The company claims a young man living in Wyoming, Michigan, is working with an unnamed special interest group to tarnish their reputation. They allege this group of individuals was paying the Michigan man to edit the Smartmatic Wikipedia page, providing him "false and/or one-sided" information about the company to do so.

The man is named in the lawsuit. FOX 17 is choosing not to identify him at this time.

As a testament to their reputation, Smartmatic mentions a moment within the lawsuit in 2012 where former President Jimmy Carter heralded their success in Venezuela, saying, "as a matter of fact, of the 92 elections that we've monitored, I would say the election process in Venezuela is the best in the world."

A still from a Smartmatic video showing the 'paper trail audit' function of their machines

Between 2004 and 2017, Smartmatic provided services in Venezuela to help administer national elections.  They say following the July 2017 election there, they determined that election officials had interfered with their process.  They pulled out of operations in Venezuela following the incident.

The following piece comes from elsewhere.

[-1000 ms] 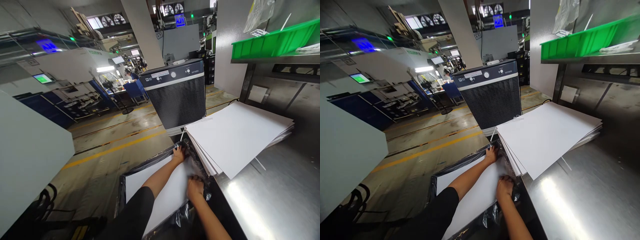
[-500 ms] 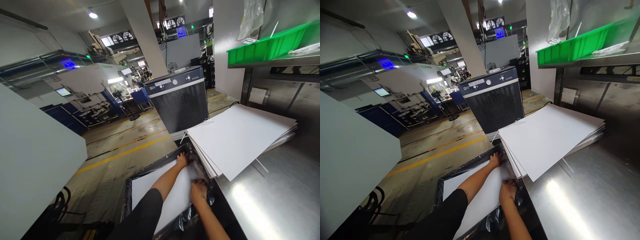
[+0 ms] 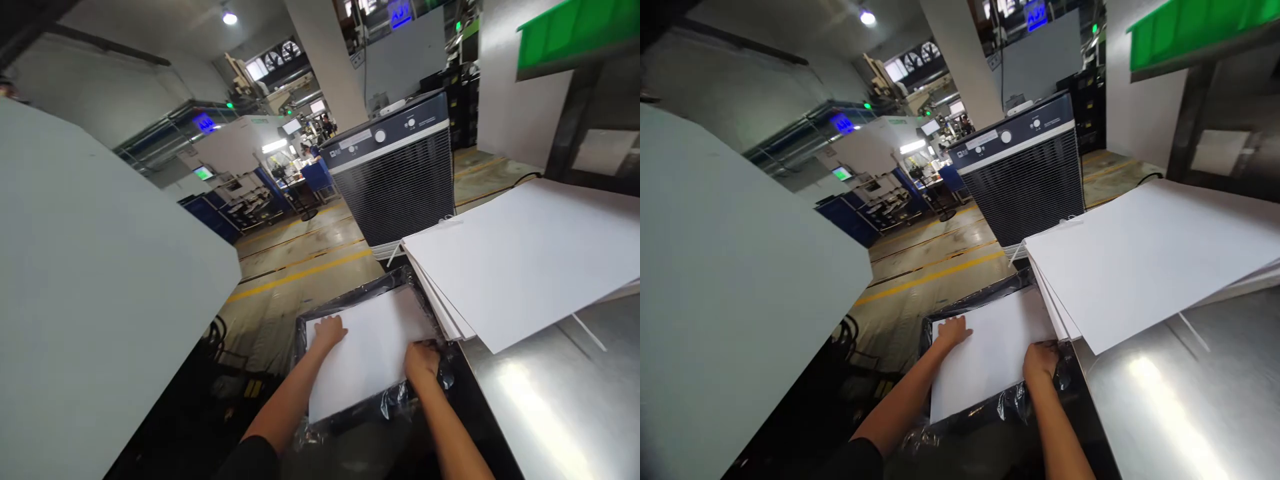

Smartmatic says in the lawsuit that an unnamed "special interest group" started working in 2013 to attack the reliability of the voting machines that were being used in Venezuela.  The lawsuit is concerned with this unnamed group allegedly using different publications to distribute negative information about the company.

The Wyoming man, also identified in documents as Wikipedia user 'Zialater', is alleged to have been paid about $1,000 over two years by the group for making edits and contributions to the Smartmatic Wikipedia page. The lawsuit alleges that 'Zialater' is responsible for 33 percent of all the edits made to the company's page.

Ultimately, the lawsuit outlines several edits allegedly made by the Wyoming man that they say insinuate some sort of connection between Smartmatic and the Venezuelan government.

Smartmatic is asking the court to force the man to remove the information they say is inaccurate.  The man has a special 'badge' on his Wikipedia account which allows him to request a protected status for posts he contributes to.  Smartmatic alleges that is the reason they cannot update the page with accurate info on their own.  They are also seeking monetary damages.

According to verifiedvoting.org, no machines produced by Smartmatic have been used in Michigan in last 12 years.  The database only goes back to 2006.  It is unclear if they were used in the state prior to that.